◆ **Description of the task**
Take every line from the data that has the word "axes" in it.

◆ **Data shown**

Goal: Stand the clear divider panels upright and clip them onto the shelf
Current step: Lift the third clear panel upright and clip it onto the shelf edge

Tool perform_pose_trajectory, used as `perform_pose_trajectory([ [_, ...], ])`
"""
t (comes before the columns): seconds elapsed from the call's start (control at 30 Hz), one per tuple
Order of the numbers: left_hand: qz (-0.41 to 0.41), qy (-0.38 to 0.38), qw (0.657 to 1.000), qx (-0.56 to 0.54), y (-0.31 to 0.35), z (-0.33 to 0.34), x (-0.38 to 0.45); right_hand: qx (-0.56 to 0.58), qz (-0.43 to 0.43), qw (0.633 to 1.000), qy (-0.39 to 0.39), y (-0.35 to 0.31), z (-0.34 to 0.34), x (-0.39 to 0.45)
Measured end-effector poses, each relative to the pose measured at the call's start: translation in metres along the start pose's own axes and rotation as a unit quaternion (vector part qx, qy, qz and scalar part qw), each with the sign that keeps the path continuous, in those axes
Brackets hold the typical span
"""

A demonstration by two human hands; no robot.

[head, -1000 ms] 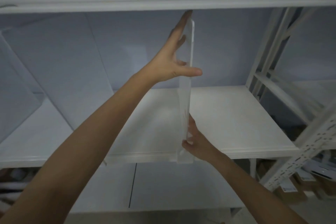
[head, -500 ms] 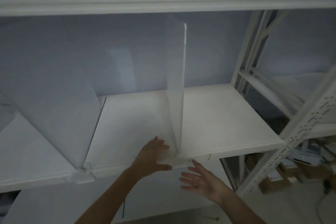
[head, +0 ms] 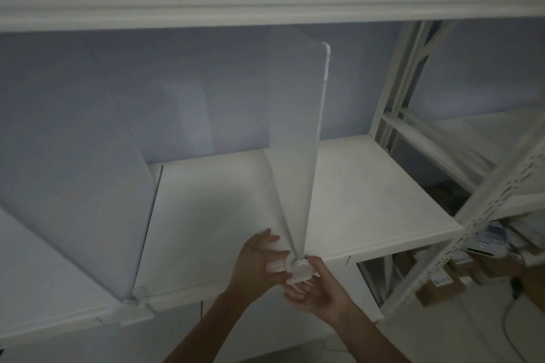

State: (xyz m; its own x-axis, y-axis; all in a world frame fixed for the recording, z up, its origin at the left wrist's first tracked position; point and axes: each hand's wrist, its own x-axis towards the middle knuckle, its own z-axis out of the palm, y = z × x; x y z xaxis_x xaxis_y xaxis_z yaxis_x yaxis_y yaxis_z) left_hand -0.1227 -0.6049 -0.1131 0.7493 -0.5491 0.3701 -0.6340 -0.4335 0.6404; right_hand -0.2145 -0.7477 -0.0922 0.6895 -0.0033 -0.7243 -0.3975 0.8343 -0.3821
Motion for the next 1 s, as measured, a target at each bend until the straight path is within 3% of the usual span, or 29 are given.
perform_pose_trajectory([
  [0.53,0.047,-0.033,0.991,0.125,0.004,-0.002,0.01,-0.039,0.089,0.994,0.048,-0.021,0.005,0.0],
  [1.0,0.058,-0.043,0.989,0.127,0.031,0.04,0.034,-0.022,0.103,0.994,0.028,-0.064,-0.035,0.0],
])
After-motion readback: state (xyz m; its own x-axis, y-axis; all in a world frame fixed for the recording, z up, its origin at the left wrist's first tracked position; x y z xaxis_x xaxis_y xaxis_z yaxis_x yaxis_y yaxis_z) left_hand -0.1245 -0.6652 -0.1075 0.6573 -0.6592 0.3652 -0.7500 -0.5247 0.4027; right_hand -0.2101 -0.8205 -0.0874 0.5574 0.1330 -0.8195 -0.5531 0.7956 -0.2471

◆ **Finished exercise**
Measured end-effector poses, each relative to the pose measured at the call's start: translation in metres along the start pose's own axes and rotation as a unit quaternion (vector part qx, qy, qz and scalar part qw), each with the sign that keeps the path continuous, in those axes
State: (xyz m; its own x-axis, y-axis; all in a world frame fixed for the recording, z up, its origin at the left wrist's first tracked position; point and axes: each hand's wrist, its own x-axis towards the middle knuckle, its own z-axis out of the palm, y = z × x; x y z xaxis_x xaxis_y xaxis_z yaxis_x yaxis_y yaxis_z) left_hand -0.1227 -0.6049 -0.1131 0.7493 -0.5491 0.3701 -0.6340 -0.4335 0.6404; right_hand -0.2145 -0.7477 -0.0922 0.6895 -0.0033 -0.7243 -0.3975 0.8343 -0.3821

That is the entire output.